───── THE DATA

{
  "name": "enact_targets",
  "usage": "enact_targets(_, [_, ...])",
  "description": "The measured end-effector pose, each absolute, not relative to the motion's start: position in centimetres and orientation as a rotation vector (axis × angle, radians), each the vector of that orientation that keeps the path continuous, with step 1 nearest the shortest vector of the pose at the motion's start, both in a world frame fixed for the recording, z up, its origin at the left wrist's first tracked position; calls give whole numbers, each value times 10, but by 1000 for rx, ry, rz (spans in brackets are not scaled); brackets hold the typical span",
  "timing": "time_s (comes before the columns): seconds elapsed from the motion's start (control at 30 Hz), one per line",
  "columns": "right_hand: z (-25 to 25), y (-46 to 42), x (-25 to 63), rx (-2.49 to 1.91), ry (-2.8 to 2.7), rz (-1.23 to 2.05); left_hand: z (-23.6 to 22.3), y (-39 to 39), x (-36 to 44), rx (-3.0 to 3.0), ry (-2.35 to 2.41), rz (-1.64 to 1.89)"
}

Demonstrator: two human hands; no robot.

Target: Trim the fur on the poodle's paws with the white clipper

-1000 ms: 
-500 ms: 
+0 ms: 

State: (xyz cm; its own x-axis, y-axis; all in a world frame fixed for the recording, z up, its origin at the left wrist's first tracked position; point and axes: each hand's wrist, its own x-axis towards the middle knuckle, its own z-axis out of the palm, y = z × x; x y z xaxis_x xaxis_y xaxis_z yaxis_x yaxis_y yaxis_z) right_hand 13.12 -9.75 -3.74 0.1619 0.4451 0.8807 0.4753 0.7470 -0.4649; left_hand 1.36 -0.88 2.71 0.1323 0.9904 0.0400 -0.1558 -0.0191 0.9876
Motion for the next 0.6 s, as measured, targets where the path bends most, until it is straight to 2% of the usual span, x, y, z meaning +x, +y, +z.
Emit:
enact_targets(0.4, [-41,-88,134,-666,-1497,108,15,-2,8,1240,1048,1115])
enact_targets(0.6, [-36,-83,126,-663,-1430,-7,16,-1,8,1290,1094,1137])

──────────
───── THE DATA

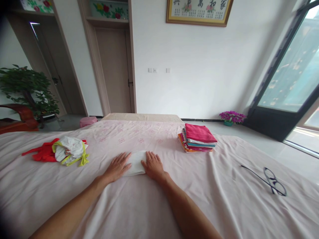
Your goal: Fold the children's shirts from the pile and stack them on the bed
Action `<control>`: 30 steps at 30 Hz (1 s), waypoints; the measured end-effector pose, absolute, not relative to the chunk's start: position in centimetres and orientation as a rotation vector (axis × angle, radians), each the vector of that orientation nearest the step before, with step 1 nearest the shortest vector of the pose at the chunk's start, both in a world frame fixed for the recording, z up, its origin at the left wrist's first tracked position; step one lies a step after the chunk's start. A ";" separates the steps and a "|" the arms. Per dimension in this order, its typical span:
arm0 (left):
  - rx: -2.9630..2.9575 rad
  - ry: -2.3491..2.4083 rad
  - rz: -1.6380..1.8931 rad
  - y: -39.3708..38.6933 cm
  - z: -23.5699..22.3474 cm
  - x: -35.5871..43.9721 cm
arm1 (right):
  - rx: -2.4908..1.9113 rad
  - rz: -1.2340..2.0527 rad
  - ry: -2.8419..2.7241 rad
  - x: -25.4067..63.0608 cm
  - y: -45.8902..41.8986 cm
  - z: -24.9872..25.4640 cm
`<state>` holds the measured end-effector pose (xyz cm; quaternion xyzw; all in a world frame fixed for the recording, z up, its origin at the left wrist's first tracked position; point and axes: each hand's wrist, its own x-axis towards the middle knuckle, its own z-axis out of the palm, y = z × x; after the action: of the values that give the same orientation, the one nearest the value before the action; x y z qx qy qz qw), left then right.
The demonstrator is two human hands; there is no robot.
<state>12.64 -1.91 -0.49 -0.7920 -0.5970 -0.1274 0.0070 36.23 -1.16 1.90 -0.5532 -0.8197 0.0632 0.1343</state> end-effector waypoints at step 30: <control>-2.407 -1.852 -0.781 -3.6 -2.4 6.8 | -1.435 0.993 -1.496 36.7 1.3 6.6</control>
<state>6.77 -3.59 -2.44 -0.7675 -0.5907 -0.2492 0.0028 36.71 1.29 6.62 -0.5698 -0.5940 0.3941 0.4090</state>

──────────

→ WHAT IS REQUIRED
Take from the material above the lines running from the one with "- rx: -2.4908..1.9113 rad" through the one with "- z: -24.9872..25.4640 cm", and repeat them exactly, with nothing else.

→ THE COMPLETED TASK
  - rx: -2.4908..1.9113 rad
  - rz: -1.2340..2.0527 rad
  - ry: -2.8419..2.7241 rad
  - x: -25.4067..63.0608 cm
  - y: -45.8902..41.8986 cm
  - z: -24.9872..25.4640 cm

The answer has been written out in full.